3.4. Cytotoxicity Tests on Nanoparticles

The optical density (OD) is directly proportional to the living cells number. The comparison of the proliferation of MDA-MB231 cancer cells, in contact (during 3 days) with growing concentrations of NPs 0.1; 0.5; 1; and 2 mg/mL, emphasizes a significant decrease of cell viability, and an inhibition of cell growth for doses of NPs higher than 0.1 mg·mL−1 (Figure 10). Nevertheless, for particles of concentration around 100 μg·mL−1, we consider that the cytotoxicity of NPs is negligible.

918369.fig.0010
Figure 10: Cytotoxicity test of mSiO2-Eu(TTA)3(Phen-Si). The higher is the DO, the higher is the living cells number.
3.5. Observation of Particles Fluorescence in Living Cells

The spherical mSiO2-Eu(TTA)3(Phen-Si) NPs have been allowed to react with MDA-MB231 cancer cells under conditions where NPs are shown to be noncytotoxic (0.1 mg·mL−1) overnight. Images in Figure 11 show that NPs have been internalized by the cells. Indeed, a strong red fluorescence is observed in their cytoplasm with a higher intensity in the perinuclear area.
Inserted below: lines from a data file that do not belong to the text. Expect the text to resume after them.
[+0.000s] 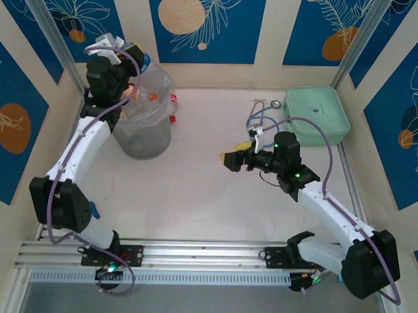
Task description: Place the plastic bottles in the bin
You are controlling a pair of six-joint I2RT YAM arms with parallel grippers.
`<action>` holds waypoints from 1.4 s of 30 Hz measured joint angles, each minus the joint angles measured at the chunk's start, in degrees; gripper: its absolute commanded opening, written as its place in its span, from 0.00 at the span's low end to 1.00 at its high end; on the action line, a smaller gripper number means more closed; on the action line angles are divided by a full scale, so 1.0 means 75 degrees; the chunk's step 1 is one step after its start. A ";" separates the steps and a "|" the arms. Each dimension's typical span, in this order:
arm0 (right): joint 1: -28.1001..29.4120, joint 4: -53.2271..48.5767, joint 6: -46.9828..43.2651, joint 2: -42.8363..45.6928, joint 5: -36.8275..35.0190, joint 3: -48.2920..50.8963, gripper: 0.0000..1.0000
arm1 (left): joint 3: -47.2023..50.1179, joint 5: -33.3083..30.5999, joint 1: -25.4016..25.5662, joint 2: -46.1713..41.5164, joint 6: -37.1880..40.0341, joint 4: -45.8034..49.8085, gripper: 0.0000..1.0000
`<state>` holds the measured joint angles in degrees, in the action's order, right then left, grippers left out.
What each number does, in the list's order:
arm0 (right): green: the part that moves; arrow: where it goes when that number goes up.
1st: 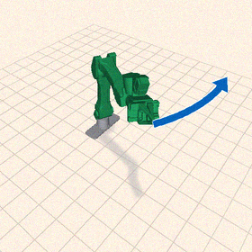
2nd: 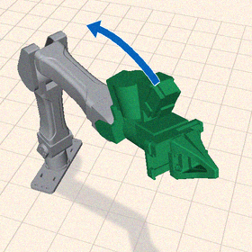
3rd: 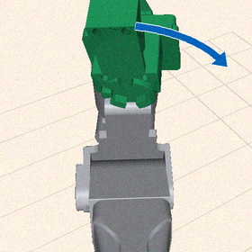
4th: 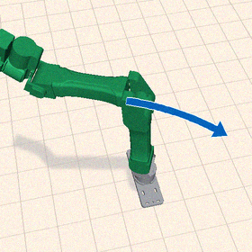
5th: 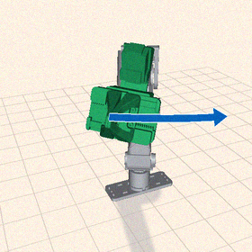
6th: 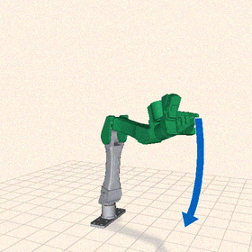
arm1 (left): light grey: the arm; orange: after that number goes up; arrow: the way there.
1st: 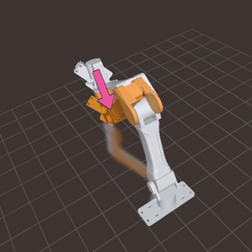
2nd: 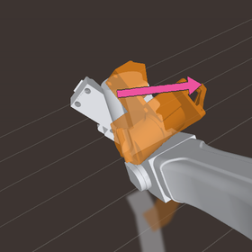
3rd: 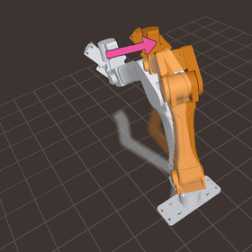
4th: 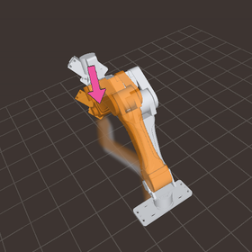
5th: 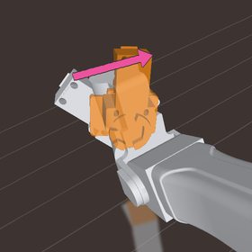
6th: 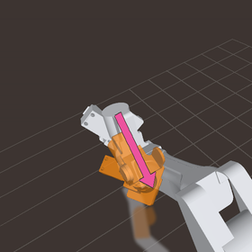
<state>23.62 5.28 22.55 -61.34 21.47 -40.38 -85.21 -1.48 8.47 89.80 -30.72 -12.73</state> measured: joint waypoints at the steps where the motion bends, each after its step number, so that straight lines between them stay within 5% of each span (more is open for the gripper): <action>1: -0.0003 -0.0023 -0.0003 0.0000 0.0023 0.0000 0.99 | -0.0076 -0.0204 0.0000 0.0166 0.0184 0.0029 0.00; 11: -0.0128 0.0041 -0.0003 -0.0108 0.0198 0.0000 0.99 | -0.0117 -0.1355 0.0000 0.0539 0.1903 0.0198 0.00; 23: -0.0131 0.0035 -0.0006 -0.0367 0.0411 0.0000 0.99 | 0.0242 -0.1614 0.0172 0.0638 0.2903 -0.0230 0.00; 42: 0.0050 -0.0283 -0.0015 -0.1110 0.0478 -0.0498 1.00 | 0.0181 0.0146 0.0140 0.0058 0.2623 0.2844 0.00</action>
<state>23.99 3.16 22.44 -69.67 25.06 -44.12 -83.85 -0.38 9.52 90.24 -11.05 8.60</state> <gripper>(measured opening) 0.999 0.399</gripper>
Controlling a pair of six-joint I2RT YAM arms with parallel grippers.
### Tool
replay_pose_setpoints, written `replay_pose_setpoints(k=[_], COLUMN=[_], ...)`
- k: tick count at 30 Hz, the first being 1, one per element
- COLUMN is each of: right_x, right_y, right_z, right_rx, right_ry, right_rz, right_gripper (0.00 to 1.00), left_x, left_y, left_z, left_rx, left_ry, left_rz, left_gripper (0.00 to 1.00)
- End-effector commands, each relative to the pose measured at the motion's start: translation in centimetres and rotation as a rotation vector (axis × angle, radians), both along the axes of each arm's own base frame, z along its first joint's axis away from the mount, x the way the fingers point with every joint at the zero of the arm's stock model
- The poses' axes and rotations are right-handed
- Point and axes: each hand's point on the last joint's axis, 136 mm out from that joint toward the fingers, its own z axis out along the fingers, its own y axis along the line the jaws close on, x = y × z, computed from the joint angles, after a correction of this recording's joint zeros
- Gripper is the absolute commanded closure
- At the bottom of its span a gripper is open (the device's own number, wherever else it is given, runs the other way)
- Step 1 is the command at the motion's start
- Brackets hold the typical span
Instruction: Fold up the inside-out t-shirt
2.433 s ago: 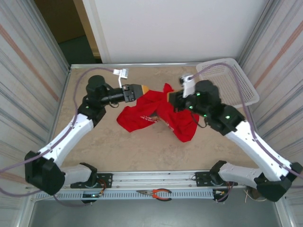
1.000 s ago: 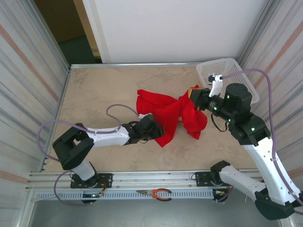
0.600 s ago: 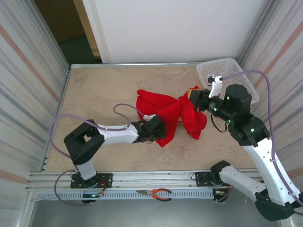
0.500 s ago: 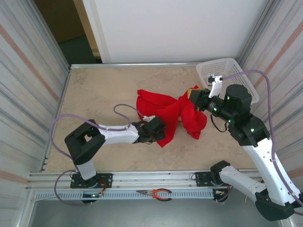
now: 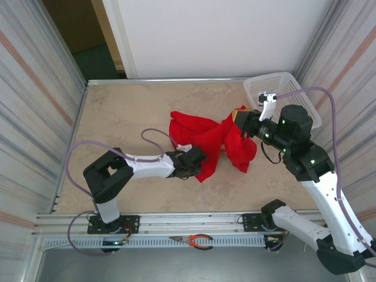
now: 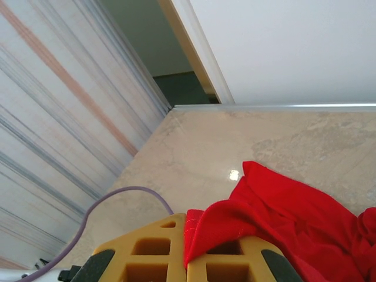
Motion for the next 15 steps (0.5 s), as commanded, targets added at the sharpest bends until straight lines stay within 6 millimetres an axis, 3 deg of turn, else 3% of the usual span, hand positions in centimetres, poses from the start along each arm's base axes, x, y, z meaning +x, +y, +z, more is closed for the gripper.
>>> replay_pose_setpoints(k=[1, 5, 8, 12, 15], right_x=[-0.1, 0.6, 2.6, 5.9, 7.0], right_y=[-0.2, -0.8, -3.5, -10.5, -15.4], right_z=[1.2, 1.5, 2.7, 6.8, 10.2], right_rx=[0.037, 0.014, -0.034, -0.018, 0.102], right_ry=[-0.037, -0.051, -0.072, -0.089, -0.096], right_rz=[-0.001, -0.042, -0.17, -0.42, -0.553], right_gripper=[1.0, 1.0, 1.0, 1.0, 1.0], left_x=[0.4, 0.9, 2.2, 4.9, 7.5], left_y=[0.3, 0.6, 1.2, 4.8, 10.7], left_z=[1.1, 4.2, 9.4, 19.7, 27.8], left_rx=[0.032, 0.018, -0.035, -0.243, -0.491], left_ry=[-0.042, -0.114, -0.221, -0.406, -0.528], left_rz=[0.003, -0.023, -0.093, -0.18, -0.157], left_gripper=[0.99, 1.0, 1.0, 1.0, 1.0])
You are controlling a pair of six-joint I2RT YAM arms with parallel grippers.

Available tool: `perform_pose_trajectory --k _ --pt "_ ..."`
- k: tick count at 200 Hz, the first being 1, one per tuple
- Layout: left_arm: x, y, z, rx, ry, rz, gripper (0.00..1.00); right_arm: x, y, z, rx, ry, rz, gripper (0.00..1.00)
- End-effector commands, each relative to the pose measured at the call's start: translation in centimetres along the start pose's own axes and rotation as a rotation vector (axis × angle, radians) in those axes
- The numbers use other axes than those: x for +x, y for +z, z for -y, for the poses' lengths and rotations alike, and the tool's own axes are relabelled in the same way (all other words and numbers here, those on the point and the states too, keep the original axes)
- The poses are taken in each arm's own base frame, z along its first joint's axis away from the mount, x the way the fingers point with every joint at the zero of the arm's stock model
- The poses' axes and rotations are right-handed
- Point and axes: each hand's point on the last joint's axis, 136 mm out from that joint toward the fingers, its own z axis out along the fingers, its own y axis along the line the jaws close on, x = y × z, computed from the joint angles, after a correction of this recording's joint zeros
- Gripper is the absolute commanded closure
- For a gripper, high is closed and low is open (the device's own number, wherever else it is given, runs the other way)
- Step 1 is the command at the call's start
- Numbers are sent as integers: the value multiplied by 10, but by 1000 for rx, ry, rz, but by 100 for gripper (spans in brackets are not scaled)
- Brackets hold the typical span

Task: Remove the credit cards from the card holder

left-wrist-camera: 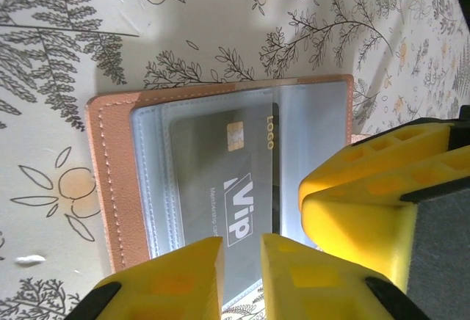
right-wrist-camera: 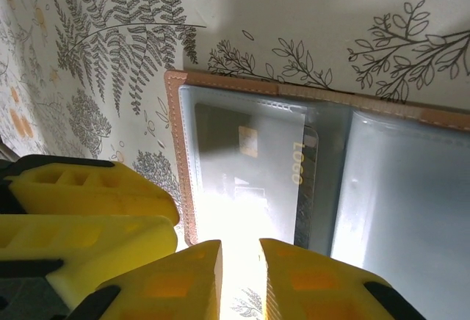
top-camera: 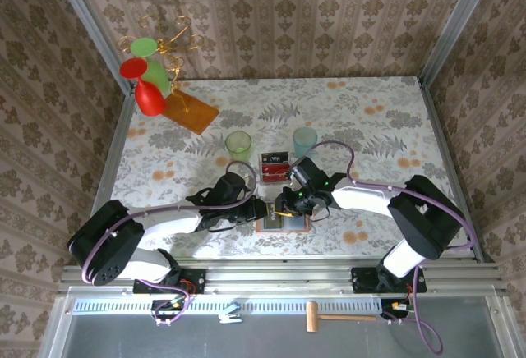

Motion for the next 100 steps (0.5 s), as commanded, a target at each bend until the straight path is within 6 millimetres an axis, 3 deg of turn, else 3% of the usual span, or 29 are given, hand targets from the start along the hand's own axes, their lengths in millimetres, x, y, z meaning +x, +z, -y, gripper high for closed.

The nucleus, stained in blue with DAPE, appears to be totally free of NPs as shown by time gated detection. Time gated detection collects the emission light only 100 μs after the excitation, keeping only the long-lasting luminescence of Eu3+ and removing all the background coming from the DAPE dye and self-fluorescence of the biological media [14].

fig11
Figure 11: Internalization of mSiO2-Eu(TTA)3(Phen-Si) in MDA-MB231 cancer cells after exposure to NPs (overnight, 0.1 mg·mL−1). (a) Representative bright field images + UV excitation ( : 365 nm, the blue color comes from the nucleus colored with DAPE used to help cells detection). (b) UV excitation ( : 365 nm) and time gated detection of Eu(TTA)3(Phen-Si).

4. Conclusion

We have synthesized new hybrid nanoplatforms for luminescent biolabeling based on the concept of Eu3+ complexes encapsulation inside mesoporous silica nanoparticles. Europium complexes have been selected on the basis of their capability to be exited at 365 nm which is a wavelength currently available on routine epifluorescence microscope. For Eu3+ complexes encapsulation two different routes have been used: the first route consists in grafting the transition metal complexes into the silica wall surface. The second way deals with physicochemical impregnation of the mesoporous silica NPs with the Eu complex. Then a silica shell coating will prevent any dye release. For this last protocol, the best result has been obtained using Eu-BHHCCT complex. However the best solution appears to be Eu(TTA)3(Phen-Si) complex covalently grafted inside the mesoporous silica NPs.